Results: Plasma p-tau biomarkers correlated with flortaucipir binding in medial temporal, parietal, and inferior temporal regions. P-tau231 showed further associations in lateral parietal and occipital cortices. Plasma Aβ _42/40 explained more variance in global Aβ-PET binding than Aβ ₄₂ alone. P-tau231 also showed strong and widespread associations with cortical Aβ-PET binding. Combining Aβ _42/40 with p-tau231 or p-tau181 allowed for good distinction between Aβ-negative and -positive participants (area under the receiver operating characteristic curve [AUC] range = 0.81-0.86). Individuals with low plasma Aβ _42/40 and high p-tau experienced faster cognitive decline.
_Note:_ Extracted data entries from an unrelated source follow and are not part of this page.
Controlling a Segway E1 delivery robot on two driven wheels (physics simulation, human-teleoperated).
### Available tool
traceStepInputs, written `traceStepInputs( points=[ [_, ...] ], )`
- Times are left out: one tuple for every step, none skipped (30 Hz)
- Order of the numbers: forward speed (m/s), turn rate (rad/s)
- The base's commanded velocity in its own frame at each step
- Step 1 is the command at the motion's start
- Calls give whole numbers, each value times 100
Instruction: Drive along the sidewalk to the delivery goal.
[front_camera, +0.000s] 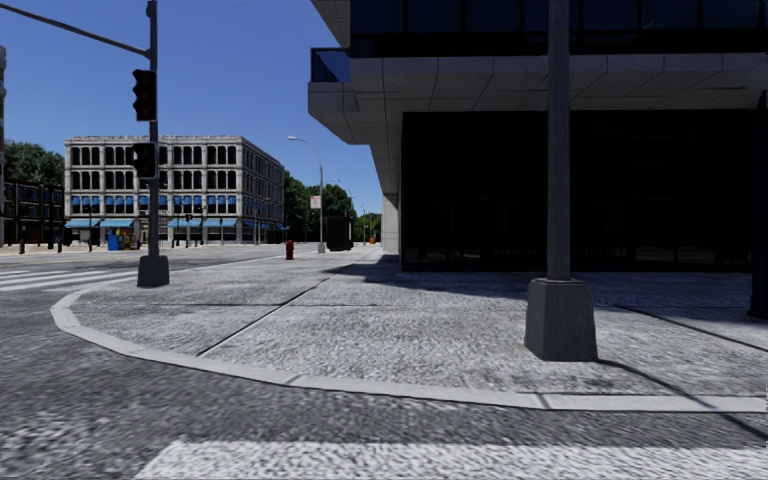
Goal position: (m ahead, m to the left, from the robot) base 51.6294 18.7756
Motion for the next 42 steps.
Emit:
traceStepInputs(
  points=[
    [200,0],
    [200,0],
    [200,0],
    [200,0],
    [200,0],
    [200,0],
    [200,0],
    [200,0],
    [200,0],
    [200,0],
    [200,0],
    [200,0],
    [200,0],
    [200,0],
    [200,0],
    [200,0],
    [200,0],
    [200,0],
    [200,0],
    [200,3],
    [200,12],
    [200,17],
    [200,17],
    [200,22],
    [200,28],
    [200,34],
    [200,34],
    [200,36],
    [200,37],
    [200,37],
    [200,37],
    [200,37],
    [200,37],
    [200,37],
    [200,37],
    [200,37],
    [200,37],
    [200,37],
    [200,37],
    [200,37],
    [200,37],
    [200,37]
  ],
)
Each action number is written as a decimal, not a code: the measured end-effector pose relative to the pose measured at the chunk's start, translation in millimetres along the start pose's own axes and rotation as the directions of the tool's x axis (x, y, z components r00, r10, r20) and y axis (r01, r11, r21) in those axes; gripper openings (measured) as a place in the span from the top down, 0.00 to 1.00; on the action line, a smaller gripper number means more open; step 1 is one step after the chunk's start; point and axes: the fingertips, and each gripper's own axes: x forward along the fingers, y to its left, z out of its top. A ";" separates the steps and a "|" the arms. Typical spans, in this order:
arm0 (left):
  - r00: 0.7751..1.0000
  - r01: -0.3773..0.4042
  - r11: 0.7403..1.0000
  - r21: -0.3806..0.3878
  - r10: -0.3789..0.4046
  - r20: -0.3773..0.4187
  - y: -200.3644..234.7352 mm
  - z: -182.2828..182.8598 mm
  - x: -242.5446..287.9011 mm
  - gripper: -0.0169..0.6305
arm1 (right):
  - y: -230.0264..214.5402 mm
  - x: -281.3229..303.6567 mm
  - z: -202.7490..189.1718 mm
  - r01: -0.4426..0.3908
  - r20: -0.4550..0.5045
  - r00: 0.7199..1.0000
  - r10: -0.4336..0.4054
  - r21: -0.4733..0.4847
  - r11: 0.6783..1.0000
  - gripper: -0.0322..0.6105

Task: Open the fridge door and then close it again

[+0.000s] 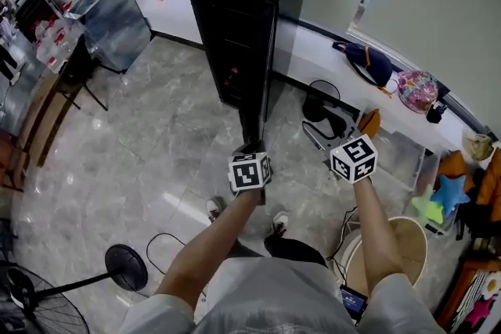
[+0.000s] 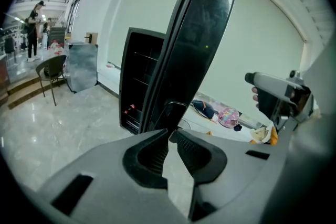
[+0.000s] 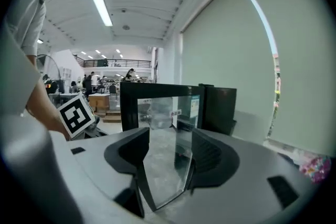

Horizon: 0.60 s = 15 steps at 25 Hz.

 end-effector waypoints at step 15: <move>0.992 0.106 0.994 -0.021 -0.107 -0.063 -120.2 -14.0 49.4 0.91 | -47.4 -113.2 -94.0 0.275 -0.113 0.960 -0.257 0.196 0.941 0.60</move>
Interpretation: Plasma p-tau231 showed more robust associations with PET biomarkers than p-tau181 in presymptomatic individuals. The combination of p-tau and Aβ _42/40 biomarkers detected early AD pathology and cognitive decline. Such markers could be used as prescreening tools to reduce the cost of prevention trials. ANN NEUROL 2022;91:548-560.
(© 2022 American Neurological Association.)